(The data Opens)

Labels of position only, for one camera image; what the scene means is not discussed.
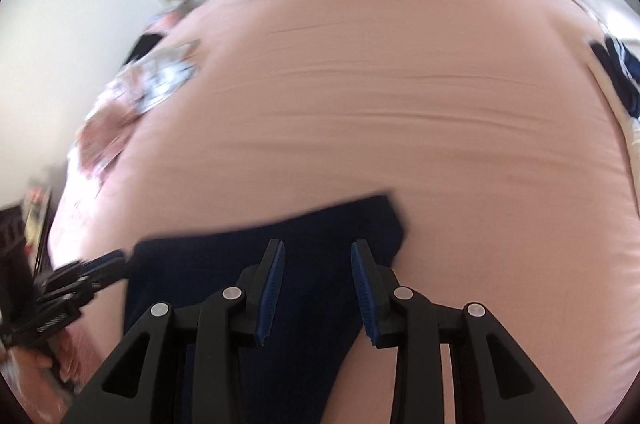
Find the person's left hand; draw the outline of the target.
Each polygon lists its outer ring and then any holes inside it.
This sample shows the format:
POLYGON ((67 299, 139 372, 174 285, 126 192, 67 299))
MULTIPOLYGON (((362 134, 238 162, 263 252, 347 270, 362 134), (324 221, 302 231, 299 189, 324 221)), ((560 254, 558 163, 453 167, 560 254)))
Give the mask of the person's left hand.
MULTIPOLYGON (((81 374, 81 366, 70 333, 63 331, 56 334, 55 337, 50 338, 49 346, 60 364, 61 380, 63 382, 78 381, 81 374)), ((9 350, 2 349, 1 362, 5 363, 8 360, 13 360, 21 366, 30 366, 36 371, 51 369, 53 366, 53 360, 50 356, 32 348, 13 347, 9 350)))

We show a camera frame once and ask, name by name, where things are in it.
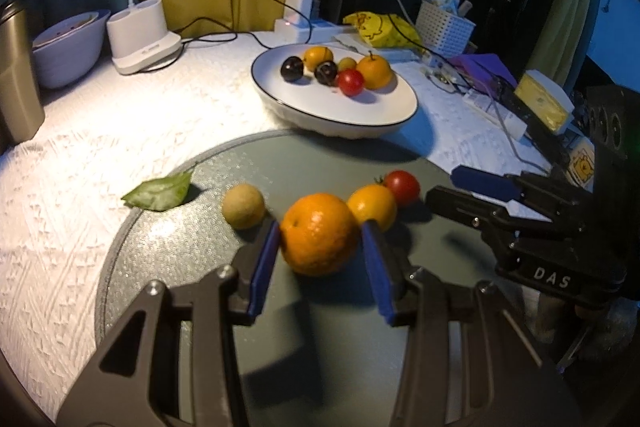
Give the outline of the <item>red cherry tomato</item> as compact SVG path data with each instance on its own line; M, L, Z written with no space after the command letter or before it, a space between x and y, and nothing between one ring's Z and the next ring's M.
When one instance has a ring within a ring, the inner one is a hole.
M376 182L390 190L400 208L411 207L420 199L420 183L406 170L393 170L380 176Z
M357 69L344 69L338 73L337 87L346 96L357 96L364 89L364 78Z

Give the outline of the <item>small orange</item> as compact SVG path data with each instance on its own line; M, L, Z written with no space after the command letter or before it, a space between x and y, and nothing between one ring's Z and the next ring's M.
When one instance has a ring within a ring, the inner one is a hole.
M397 217L397 204L393 193L382 184L369 184L358 188L347 199L347 207L360 225L374 220L383 231L388 231Z

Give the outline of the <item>orange with stem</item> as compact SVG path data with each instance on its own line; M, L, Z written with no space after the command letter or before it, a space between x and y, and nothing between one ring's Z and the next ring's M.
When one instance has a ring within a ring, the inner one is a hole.
M385 88L393 79L394 73L384 57L369 53L356 65L363 77L364 87L368 90Z

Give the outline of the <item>tan longan fruit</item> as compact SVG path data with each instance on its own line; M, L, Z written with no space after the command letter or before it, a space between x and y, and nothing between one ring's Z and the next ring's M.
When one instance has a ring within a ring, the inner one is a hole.
M236 231L254 228L266 214L264 196L254 185L236 184L224 194L221 213L228 225Z

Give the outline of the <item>large mandarin orange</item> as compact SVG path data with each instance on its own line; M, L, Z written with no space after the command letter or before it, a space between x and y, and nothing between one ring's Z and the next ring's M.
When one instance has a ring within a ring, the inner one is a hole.
M284 261L305 277L340 271L359 242L359 225L346 202L328 193L296 200L286 210L280 231Z

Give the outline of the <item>red cherry tomato front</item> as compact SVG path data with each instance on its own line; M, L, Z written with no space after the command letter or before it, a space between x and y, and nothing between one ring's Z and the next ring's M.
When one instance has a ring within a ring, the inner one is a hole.
M364 78L357 69L344 69L338 73L337 87L346 96L357 96L364 89Z

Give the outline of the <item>small yellow-green fruit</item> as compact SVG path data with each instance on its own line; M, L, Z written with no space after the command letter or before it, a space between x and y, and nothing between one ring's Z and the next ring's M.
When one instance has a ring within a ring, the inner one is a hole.
M337 63L337 70L344 72L344 70L355 69L357 62L352 57L343 57L341 61Z

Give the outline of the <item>dark cherry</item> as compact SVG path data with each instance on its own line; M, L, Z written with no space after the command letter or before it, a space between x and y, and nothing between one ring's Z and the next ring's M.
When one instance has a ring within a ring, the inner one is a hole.
M286 82L295 82L305 75L304 61L299 56L287 57L280 68L280 75Z
M337 85L338 69L337 65L331 61L323 61L314 69L314 78L326 87Z

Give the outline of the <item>small orange kumquat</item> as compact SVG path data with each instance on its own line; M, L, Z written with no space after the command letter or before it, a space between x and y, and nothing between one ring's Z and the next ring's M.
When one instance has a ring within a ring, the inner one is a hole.
M333 60L333 52L327 46L311 46L303 54L303 63L309 72L314 72L321 63Z

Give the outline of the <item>yellow tissue box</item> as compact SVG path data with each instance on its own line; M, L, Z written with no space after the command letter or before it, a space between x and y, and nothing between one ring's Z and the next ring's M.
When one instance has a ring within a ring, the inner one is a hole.
M526 70L514 93L555 135L562 134L573 120L575 105L570 97L538 70Z

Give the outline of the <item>green leaf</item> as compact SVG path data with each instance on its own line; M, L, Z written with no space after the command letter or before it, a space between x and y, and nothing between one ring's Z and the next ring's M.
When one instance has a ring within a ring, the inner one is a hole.
M131 208L164 212L183 203L188 195L192 170L171 176L144 181L122 196L122 201Z

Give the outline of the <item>white power strip with charger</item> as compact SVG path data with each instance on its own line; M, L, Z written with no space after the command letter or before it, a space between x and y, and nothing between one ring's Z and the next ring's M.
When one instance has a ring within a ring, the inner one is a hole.
M283 16L274 21L273 31L288 43L324 43L345 32L346 26L312 18L314 0L284 0Z

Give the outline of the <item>steel tumbler with lid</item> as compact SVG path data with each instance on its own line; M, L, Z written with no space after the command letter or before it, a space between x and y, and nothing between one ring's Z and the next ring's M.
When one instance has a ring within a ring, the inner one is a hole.
M31 140L44 121L26 10L17 0L1 5L0 48L1 153L4 153L13 145Z

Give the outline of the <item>lavender mixing bowl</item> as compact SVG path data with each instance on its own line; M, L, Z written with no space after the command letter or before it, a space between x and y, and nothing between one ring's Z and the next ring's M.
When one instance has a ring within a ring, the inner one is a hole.
M98 60L110 10L80 13L49 27L32 40L40 87L60 89L85 76Z

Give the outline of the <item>white desk lamp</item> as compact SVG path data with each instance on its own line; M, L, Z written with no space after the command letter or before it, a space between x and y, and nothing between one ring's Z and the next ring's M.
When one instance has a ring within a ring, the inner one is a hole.
M106 22L112 63L129 76L165 67L183 50L181 37L167 27L162 0L127 0Z

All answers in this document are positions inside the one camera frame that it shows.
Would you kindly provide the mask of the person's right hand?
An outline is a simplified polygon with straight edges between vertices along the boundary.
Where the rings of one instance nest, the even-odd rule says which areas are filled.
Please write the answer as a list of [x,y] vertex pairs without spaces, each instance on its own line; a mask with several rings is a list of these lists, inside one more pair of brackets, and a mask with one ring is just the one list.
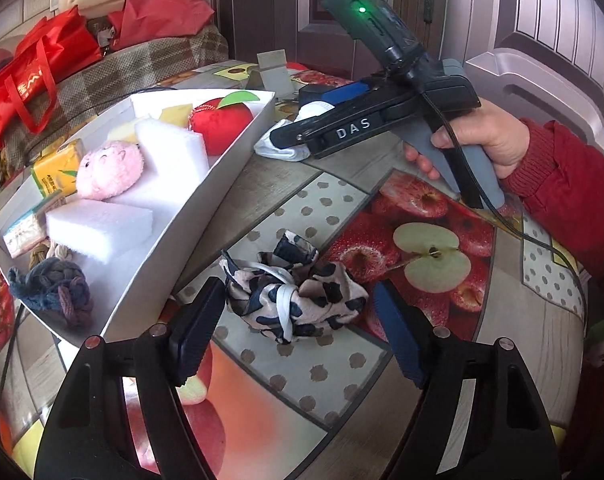
[[[529,128],[488,100],[481,99],[479,108],[452,120],[451,128],[460,145],[480,145],[483,148],[500,180],[509,177],[519,167],[530,145]],[[437,129],[430,141],[435,148],[453,147],[444,127]],[[433,162],[413,145],[404,143],[404,155],[429,179],[441,177]]]

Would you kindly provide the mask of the red sweater forearm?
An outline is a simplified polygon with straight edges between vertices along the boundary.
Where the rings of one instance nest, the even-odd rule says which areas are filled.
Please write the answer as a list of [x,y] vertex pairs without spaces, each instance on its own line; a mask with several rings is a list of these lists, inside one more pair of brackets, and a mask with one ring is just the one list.
[[530,144],[504,182],[594,278],[604,279],[604,155],[559,122],[526,119]]

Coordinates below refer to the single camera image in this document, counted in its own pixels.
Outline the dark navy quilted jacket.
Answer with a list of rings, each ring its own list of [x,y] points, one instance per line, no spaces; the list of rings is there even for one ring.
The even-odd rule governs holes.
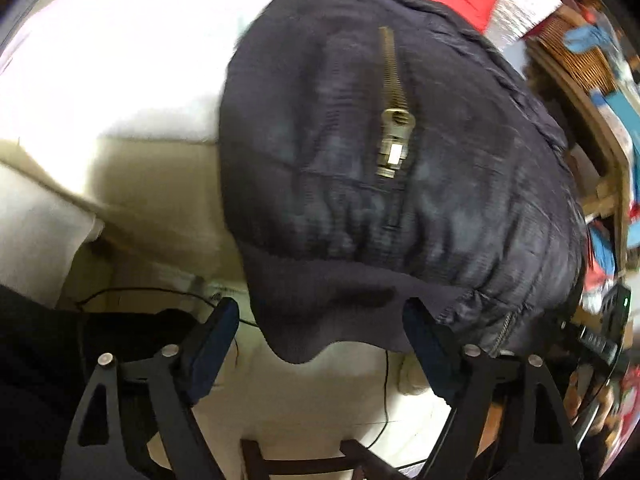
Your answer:
[[[228,65],[218,148],[250,307],[286,362],[409,351],[410,298],[464,344],[544,354],[577,307],[564,132],[440,3],[272,0]]]

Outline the wooden side table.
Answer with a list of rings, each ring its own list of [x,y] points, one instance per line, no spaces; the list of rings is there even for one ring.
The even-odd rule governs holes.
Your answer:
[[[579,146],[596,170],[596,182],[580,187],[580,203],[587,219],[599,218],[610,230],[617,274],[623,275],[629,226],[629,169],[624,151],[589,93],[553,56],[536,40],[526,42],[526,53],[530,85],[542,98],[558,102],[570,124],[570,146]]]

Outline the dark wooden stool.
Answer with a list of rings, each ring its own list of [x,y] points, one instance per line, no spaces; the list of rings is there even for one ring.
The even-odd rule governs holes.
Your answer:
[[[262,455],[257,441],[242,439],[240,445],[247,479],[313,476],[343,471],[351,471],[353,479],[408,479],[357,440],[343,440],[340,444],[341,456],[306,460],[268,460]]]

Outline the light blue cardboard box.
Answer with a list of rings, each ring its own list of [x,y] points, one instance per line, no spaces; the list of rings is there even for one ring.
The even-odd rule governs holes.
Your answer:
[[[639,115],[620,91],[606,96],[597,88],[589,91],[590,100],[597,107],[620,147],[635,162],[639,161]]]

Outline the wicker basket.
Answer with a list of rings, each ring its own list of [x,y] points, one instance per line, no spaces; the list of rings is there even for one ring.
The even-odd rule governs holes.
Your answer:
[[[565,36],[576,26],[559,15],[549,18],[538,41],[563,70],[568,73],[582,90],[589,93],[598,89],[604,96],[616,89],[611,67],[599,47],[578,47],[570,50],[565,44]]]

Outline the blue cloth in basket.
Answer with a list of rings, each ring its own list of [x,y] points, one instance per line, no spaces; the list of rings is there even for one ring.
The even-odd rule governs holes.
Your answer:
[[[583,54],[595,48],[605,51],[612,48],[610,35],[600,27],[589,24],[568,30],[563,36],[563,44],[574,54]]]

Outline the white bed blanket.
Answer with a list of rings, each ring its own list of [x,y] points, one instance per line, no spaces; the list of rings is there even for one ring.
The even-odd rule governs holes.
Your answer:
[[[217,113],[271,0],[36,0],[1,50],[1,281],[46,307],[99,236],[242,285]]]

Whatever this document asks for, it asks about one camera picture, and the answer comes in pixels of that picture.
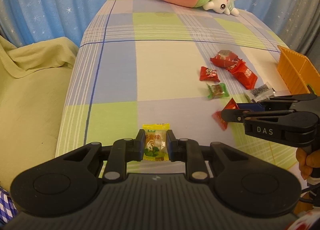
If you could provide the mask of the person's right hand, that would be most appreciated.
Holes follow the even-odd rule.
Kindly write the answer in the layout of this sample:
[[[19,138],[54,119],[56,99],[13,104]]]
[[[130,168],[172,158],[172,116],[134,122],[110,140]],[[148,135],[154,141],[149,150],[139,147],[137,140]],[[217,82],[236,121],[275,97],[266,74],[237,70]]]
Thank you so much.
[[[296,159],[299,163],[300,174],[306,180],[311,175],[313,168],[320,167],[320,150],[307,155],[303,149],[297,148]]]

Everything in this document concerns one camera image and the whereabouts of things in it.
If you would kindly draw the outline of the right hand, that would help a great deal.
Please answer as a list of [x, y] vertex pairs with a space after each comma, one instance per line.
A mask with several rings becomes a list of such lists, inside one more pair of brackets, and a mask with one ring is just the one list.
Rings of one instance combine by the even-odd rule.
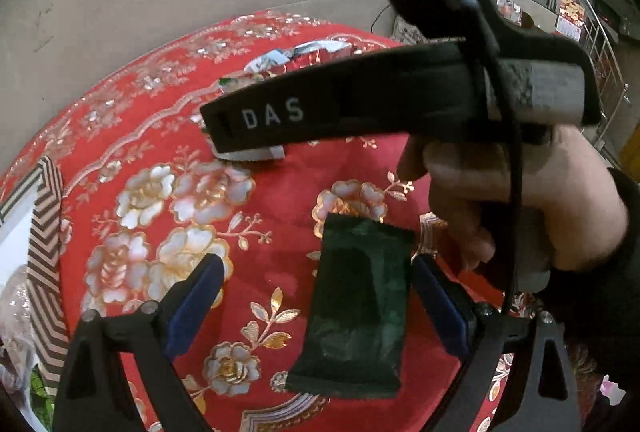
[[[457, 244], [457, 270], [473, 270], [495, 255], [480, 221], [480, 205], [504, 202], [510, 171], [497, 148], [426, 143], [410, 137], [397, 174], [403, 181], [430, 176], [432, 211]], [[523, 149], [522, 204], [540, 210], [560, 270], [578, 270], [610, 256], [623, 242], [629, 214], [611, 172], [579, 129], [559, 125], [547, 146]]]

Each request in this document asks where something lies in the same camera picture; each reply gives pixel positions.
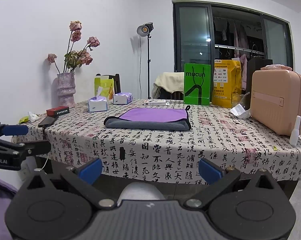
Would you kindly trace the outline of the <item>dark wooden chair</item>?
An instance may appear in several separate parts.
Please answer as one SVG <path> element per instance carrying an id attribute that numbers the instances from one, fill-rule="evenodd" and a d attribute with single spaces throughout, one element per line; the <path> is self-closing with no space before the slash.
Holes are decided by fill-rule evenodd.
<path id="1" fill-rule="evenodd" d="M 101 75 L 100 73 L 97 73 L 96 77 L 103 77 L 104 79 L 113 79 L 115 94 L 121 92 L 120 75 L 118 73 L 116 73 L 115 75 Z"/>

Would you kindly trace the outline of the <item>lime green paper box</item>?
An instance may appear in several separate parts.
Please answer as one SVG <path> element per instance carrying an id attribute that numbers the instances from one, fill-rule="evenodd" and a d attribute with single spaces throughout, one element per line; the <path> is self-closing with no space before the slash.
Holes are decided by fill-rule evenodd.
<path id="1" fill-rule="evenodd" d="M 109 75 L 97 75 L 94 79 L 95 96 L 98 94 L 98 89 L 102 87 L 100 96 L 106 97 L 108 102 L 113 102 L 115 94 L 115 83 Z"/>

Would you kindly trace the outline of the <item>yellow stand-up pouch bag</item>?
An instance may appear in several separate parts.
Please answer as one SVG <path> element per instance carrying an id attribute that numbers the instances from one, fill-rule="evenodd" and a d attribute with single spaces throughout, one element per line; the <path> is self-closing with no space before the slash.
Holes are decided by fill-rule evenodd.
<path id="1" fill-rule="evenodd" d="M 215 60 L 213 74 L 212 104 L 232 107 L 232 98 L 242 92 L 242 69 L 236 60 Z"/>

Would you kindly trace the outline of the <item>black smartphone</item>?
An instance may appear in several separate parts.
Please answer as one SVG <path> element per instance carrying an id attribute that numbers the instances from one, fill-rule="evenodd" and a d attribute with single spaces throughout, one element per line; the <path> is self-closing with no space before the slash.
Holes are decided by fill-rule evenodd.
<path id="1" fill-rule="evenodd" d="M 52 126 L 55 121 L 57 120 L 57 117 L 51 117 L 46 116 L 39 124 L 38 127 L 49 127 Z"/>

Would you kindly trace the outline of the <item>clear glass cup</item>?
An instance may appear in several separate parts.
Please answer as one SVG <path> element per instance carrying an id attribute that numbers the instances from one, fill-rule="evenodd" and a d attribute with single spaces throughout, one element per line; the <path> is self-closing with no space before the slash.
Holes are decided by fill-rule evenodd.
<path id="1" fill-rule="evenodd" d="M 245 95 L 243 95 L 239 104 L 243 107 L 243 109 L 248 111 L 250 109 L 250 104 L 251 104 L 251 93 L 247 92 Z"/>

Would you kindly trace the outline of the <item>studio light on stand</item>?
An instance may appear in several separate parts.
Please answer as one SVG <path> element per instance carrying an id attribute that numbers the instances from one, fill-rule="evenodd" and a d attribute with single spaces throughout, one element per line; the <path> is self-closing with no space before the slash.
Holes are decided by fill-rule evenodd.
<path id="1" fill-rule="evenodd" d="M 144 23 L 137 27 L 137 35 L 140 38 L 140 49 L 142 49 L 141 39 L 146 37 L 147 38 L 147 99 L 151 99 L 151 77 L 150 77 L 150 39 L 151 39 L 151 32 L 154 29 L 153 22 Z"/>

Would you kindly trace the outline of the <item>crumpled white paper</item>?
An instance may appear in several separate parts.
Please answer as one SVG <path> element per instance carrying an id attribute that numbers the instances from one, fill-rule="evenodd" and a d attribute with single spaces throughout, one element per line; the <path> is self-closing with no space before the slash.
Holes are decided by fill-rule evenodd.
<path id="1" fill-rule="evenodd" d="M 240 103 L 234 106 L 230 112 L 239 119 L 248 119 L 251 116 L 250 109 L 245 110 Z"/>

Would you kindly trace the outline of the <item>cream cloth on chair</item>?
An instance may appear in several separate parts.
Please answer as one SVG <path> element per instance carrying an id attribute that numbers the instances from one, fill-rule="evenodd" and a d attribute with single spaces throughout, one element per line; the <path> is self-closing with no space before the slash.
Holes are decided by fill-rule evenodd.
<path id="1" fill-rule="evenodd" d="M 151 97 L 153 99 L 158 99 L 162 88 L 170 94 L 173 94 L 174 92 L 183 93 L 184 72 L 163 72 L 158 75 L 153 83 Z"/>

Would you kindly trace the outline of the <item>black framed glass door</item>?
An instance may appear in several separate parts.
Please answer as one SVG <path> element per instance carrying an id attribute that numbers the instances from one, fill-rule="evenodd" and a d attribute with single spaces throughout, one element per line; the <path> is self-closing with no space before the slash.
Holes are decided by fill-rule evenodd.
<path id="1" fill-rule="evenodd" d="M 174 70 L 187 63 L 240 59 L 243 76 L 267 64 L 293 67 L 289 23 L 234 5 L 174 2 Z"/>

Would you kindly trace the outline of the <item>white small bottle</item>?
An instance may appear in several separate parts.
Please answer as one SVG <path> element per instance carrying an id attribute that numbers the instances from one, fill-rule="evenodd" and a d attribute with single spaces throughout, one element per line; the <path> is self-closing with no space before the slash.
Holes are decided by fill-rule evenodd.
<path id="1" fill-rule="evenodd" d="M 300 123 L 301 123 L 301 116 L 298 115 L 296 117 L 295 125 L 294 125 L 294 128 L 291 132 L 290 139 L 289 139 L 289 144 L 291 146 L 297 145 L 298 138 L 300 136 Z"/>

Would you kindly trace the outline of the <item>pink hard suitcase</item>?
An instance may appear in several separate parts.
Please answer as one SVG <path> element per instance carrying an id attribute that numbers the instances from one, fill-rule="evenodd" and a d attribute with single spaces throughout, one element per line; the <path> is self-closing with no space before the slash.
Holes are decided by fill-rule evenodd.
<path id="1" fill-rule="evenodd" d="M 291 135 L 296 117 L 301 117 L 301 74 L 287 69 L 255 71 L 252 75 L 250 113 L 252 118 L 276 134 Z"/>

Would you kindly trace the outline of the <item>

(The data Closes)

#### [Required work]
Return word for word the lines above from the line with "Everything in this" to the line with "A mask with several rings becomes", including both and leaving out all others.

#### [Reply to the task]
Everything in this document concerns one camera image and the whereabouts of things in it.
If you would kindly draw the outline of the right hand, that would help a great deal.
Please answer as a list of [x, y] vertex pairs with a space after each comma, one instance per line.
A mask with several rings becomes a list of such lists, inside one more pair of brackets, and a mask with one ring is just the one list.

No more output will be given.